What is needed:
Pick out each line of the records in which the word "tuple" appears.

Raw data:
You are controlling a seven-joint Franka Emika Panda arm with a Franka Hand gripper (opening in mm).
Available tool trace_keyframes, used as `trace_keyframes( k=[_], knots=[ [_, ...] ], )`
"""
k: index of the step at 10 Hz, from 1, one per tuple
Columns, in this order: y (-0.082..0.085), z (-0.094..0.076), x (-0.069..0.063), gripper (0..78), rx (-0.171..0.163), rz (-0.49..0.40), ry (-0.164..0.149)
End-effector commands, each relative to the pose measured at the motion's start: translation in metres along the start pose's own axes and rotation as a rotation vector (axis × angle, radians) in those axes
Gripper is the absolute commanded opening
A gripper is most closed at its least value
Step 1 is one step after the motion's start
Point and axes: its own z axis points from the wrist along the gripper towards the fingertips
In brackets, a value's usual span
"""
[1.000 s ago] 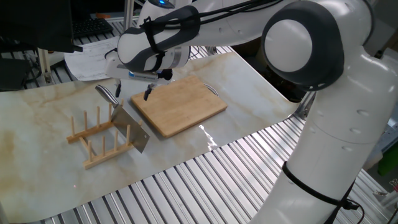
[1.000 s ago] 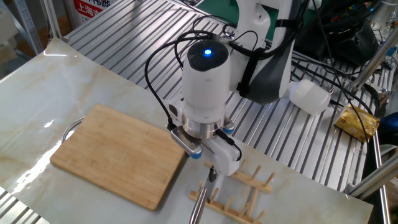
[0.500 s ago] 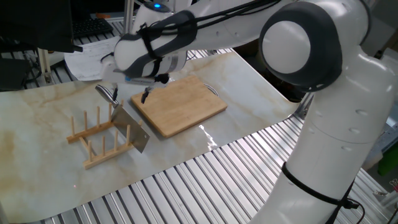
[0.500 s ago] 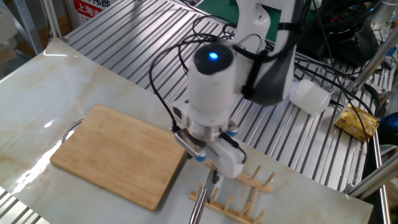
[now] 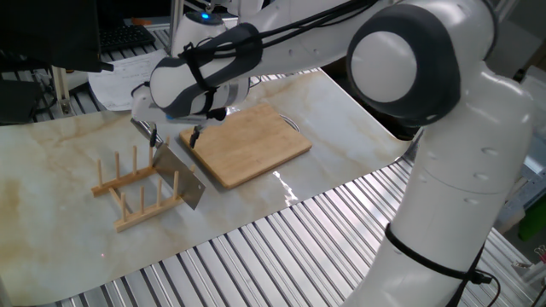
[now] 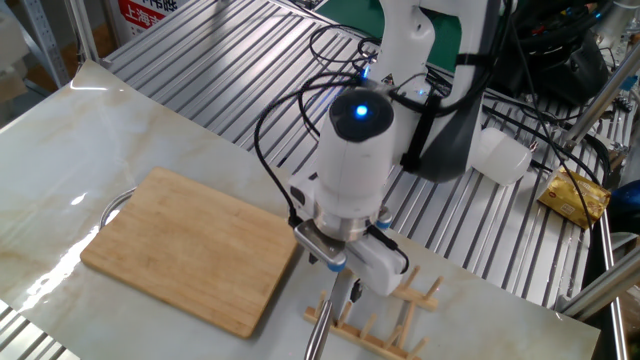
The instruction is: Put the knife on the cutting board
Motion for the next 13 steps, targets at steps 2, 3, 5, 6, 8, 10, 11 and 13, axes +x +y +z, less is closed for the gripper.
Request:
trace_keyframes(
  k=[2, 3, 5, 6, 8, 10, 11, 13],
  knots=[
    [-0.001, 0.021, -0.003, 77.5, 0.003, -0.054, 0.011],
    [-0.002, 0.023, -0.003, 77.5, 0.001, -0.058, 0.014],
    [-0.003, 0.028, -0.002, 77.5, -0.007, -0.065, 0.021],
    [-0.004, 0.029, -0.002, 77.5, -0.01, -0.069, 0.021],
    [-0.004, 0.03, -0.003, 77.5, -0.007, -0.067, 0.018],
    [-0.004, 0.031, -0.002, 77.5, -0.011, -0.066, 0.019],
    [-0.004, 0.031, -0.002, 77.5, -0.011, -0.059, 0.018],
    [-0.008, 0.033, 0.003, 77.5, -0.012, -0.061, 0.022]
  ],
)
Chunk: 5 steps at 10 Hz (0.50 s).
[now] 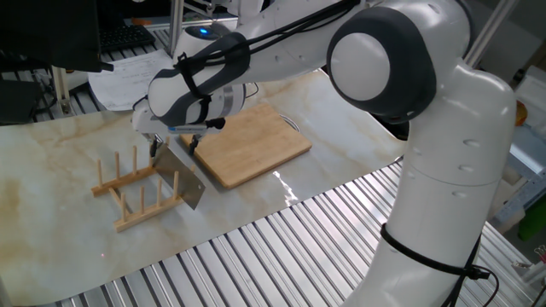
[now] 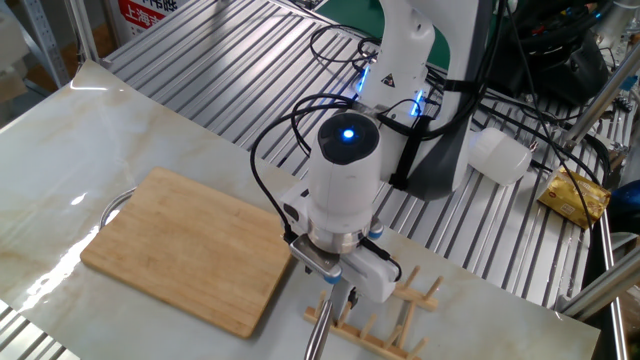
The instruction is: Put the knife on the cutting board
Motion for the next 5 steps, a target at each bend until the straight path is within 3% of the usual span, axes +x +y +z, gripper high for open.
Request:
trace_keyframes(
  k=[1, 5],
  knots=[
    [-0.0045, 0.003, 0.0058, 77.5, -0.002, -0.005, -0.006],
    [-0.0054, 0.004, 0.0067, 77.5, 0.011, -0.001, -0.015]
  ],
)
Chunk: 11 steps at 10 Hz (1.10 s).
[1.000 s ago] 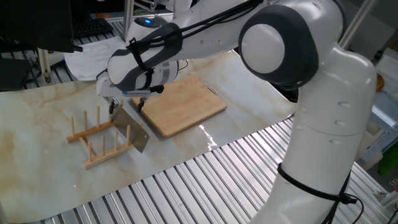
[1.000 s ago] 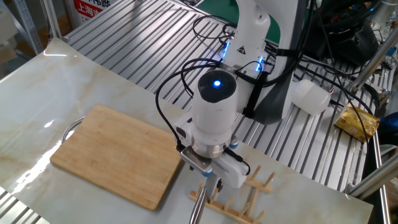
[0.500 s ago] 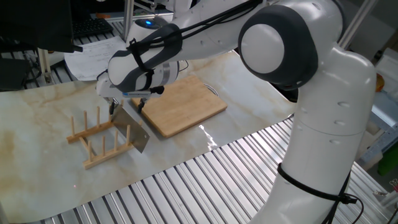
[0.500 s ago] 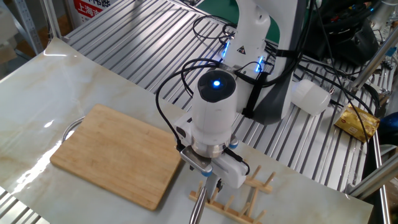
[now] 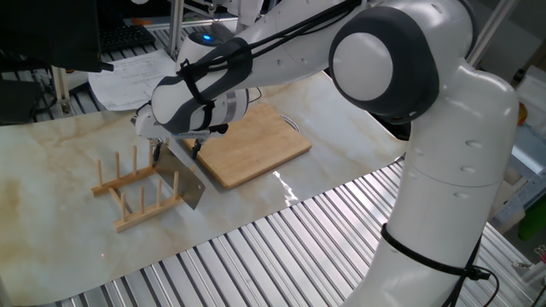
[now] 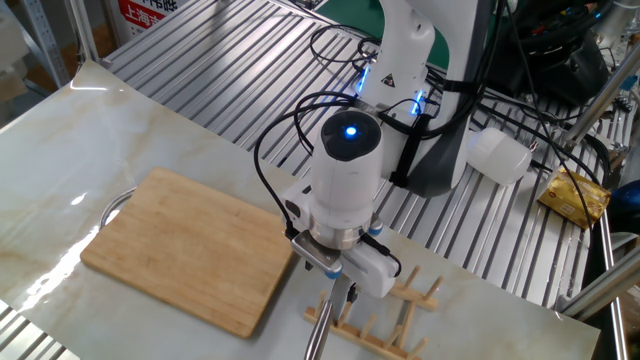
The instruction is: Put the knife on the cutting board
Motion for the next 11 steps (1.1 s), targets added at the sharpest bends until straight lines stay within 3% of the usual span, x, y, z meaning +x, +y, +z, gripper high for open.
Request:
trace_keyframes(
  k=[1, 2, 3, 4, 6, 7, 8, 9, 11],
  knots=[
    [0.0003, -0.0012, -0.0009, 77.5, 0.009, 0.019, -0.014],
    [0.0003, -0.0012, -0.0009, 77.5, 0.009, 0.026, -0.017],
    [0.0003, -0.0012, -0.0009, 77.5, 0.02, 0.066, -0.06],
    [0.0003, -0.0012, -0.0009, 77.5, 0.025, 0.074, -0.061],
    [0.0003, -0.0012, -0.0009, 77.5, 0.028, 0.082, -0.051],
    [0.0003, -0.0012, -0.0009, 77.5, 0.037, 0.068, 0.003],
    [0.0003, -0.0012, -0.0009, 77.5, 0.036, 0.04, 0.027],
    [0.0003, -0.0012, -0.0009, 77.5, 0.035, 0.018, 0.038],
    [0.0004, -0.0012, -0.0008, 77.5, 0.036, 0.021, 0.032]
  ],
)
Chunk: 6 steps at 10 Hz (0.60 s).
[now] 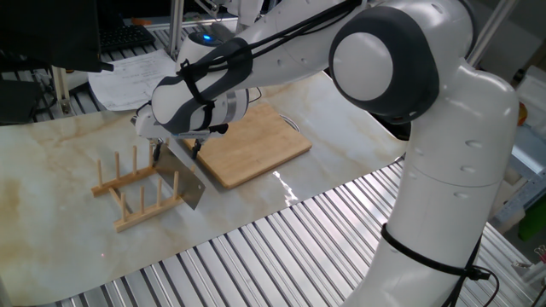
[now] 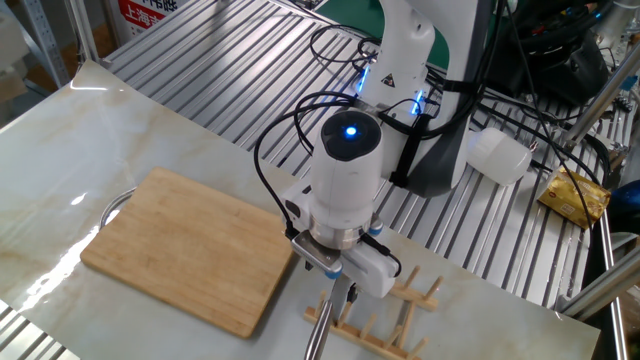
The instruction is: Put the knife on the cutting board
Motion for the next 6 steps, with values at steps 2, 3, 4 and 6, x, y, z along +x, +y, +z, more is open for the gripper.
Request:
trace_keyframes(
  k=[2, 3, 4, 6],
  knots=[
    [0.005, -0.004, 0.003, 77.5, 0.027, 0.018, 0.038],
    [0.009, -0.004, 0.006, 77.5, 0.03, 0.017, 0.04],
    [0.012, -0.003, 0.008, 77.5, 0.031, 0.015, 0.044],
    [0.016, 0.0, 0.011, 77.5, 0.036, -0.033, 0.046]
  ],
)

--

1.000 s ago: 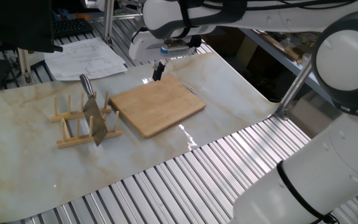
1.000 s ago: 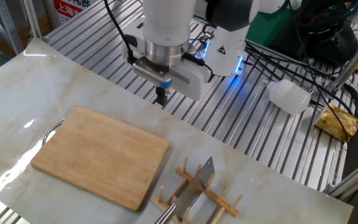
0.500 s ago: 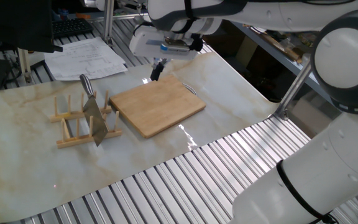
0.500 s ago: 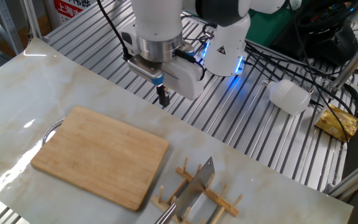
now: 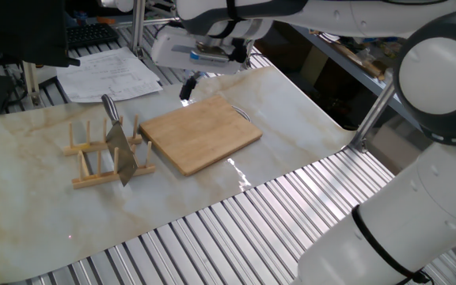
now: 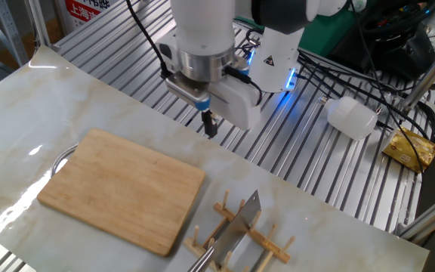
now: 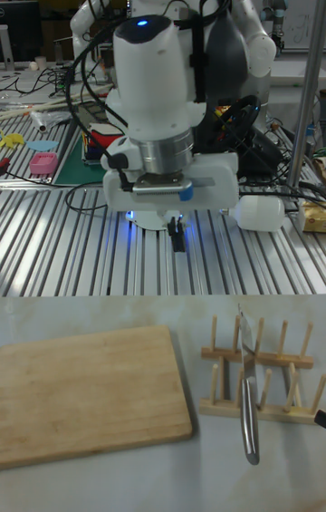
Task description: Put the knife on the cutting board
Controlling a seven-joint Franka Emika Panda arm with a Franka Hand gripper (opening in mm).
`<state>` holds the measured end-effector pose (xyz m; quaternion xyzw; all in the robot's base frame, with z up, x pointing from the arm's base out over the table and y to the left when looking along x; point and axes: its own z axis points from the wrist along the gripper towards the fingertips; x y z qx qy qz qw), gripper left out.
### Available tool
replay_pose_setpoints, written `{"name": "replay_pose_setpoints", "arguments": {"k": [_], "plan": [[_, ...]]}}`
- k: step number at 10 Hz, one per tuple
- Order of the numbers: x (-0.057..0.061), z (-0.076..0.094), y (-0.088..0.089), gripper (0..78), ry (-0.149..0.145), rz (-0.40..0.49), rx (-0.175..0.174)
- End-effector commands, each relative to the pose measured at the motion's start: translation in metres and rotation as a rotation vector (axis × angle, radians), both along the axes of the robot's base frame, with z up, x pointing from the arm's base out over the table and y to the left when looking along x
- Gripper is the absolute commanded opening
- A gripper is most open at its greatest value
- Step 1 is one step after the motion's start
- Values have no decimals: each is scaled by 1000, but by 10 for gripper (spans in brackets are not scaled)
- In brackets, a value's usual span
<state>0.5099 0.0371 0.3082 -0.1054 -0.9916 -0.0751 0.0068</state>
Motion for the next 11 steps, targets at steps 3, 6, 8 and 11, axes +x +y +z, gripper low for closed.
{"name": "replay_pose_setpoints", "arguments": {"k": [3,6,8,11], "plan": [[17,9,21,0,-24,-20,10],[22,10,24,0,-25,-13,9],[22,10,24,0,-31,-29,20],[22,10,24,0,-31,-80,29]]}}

Task solution:
k: index of the step at 10 Hz, from 1, one per tuple
- k: step number at 10 Hz, one per tuple

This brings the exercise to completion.